YOKOTA TOKYOでは、スーザン・ヘフナによる個展「LISTEN TO」を開催いたします。
弊廊では2回目となる本展では、多様なメディアを横断するヘフナの制作より、布・ガラスなどの軽やかで透明な素材と「言葉」によって構成された近作と写真先品を紹介します。
LISTEN TO —
ヘフナの作品は、日常の中では感じることの出来ない声に耳を澄ます契機を与えてくれます。
彼女の作品は、何枚かの透過する紙が糸で縫い合わされ、あるいは黒いエジプト綿によるタペストリーの上で白い点がネットワークを形成し、繊細ながらも強固な構造を持っています。それらは時に、衣服やバックとして身体に寄り添い、日常のなかへと溶け込みます。
この多層的な構造は、へフナがエジプトとドイツ、異なる文化圏のもとで培った感性に基づきながら、私たちが属する社会や文化の多様性を象徴的に表しています。
“Air” “Water” “Sun”、
そして “time” “truth” “silence”
作品にしばしば登場する「無媒介的な言葉(unmediated words)」は、マニフェストのように力強く語りかけながらも、直接的な意味を伝えるものではありません。英語やアラビア語の単語、あるいは記号のような文字が、点や線で折り重なるように布に縫い込まれ、呼吸するように浮かび上がります。またはガラスの作品では、刻まれた言葉の影が揺れ静かに語り掛けてきます。

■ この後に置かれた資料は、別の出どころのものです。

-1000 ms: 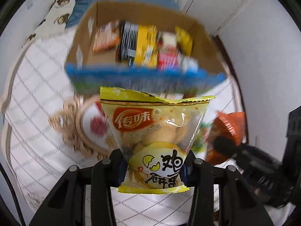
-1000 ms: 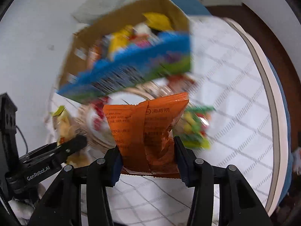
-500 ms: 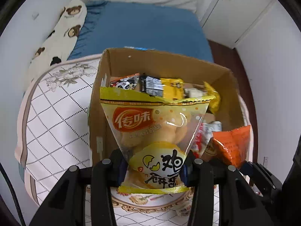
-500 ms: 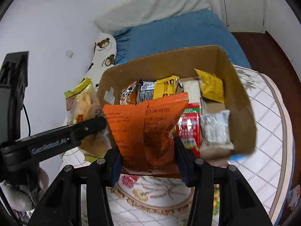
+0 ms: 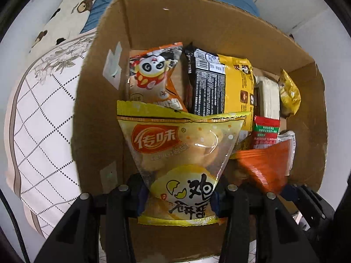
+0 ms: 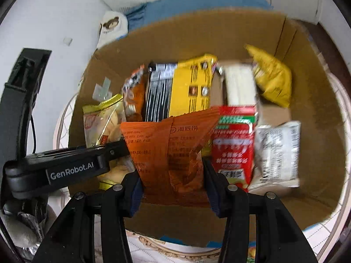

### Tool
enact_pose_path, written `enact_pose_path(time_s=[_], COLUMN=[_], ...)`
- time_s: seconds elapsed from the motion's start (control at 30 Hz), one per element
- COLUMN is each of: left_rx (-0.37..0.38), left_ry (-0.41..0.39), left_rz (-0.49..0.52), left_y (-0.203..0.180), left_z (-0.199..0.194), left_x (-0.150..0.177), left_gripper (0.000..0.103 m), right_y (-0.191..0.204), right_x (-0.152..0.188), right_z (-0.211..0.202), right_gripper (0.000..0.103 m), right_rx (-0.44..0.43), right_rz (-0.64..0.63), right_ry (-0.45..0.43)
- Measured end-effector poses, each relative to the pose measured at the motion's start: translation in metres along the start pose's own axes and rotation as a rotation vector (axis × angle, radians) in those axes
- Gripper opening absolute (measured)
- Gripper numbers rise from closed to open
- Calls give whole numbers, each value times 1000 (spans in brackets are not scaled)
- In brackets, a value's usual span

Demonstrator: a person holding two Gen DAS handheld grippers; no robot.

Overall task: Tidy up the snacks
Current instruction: 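Carry both bags into the cardboard box and open both grippers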

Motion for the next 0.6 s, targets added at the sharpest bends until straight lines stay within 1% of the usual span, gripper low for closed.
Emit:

それは詩やマントラのように、あるいは禅における「不立文字」——言葉を超えて真理を求める態度——意味や感情の先にある、「存在の状態」へと静かに働きかけるようです。
ヘフナの試みは、文化や社会、重なり合う層の「間(あいだ)」を見つめ、人と世界との交感を可視化するものです。同時にそれは、体験として感覚を呼び覚ます装置のようでもあります。
“LISTEN TO=耳を傾ける”とは、単に音を聴く行為にとどまりません。他者や自然、そして自らの内に潜む声に気づくための姿勢——世界と自己を結び直すための行為でもあります。
「聴く」とは、ときに「無音を聴く」ことに等しいとされます。沈黙の中で、私たちは気づかなかった音に気づき、耳を傾ける……静かな思索と、エレガントに鮮やかに、色彩や生命感が溢れる作品に触れ、内にある声に耳を傾けていただければ幸いです。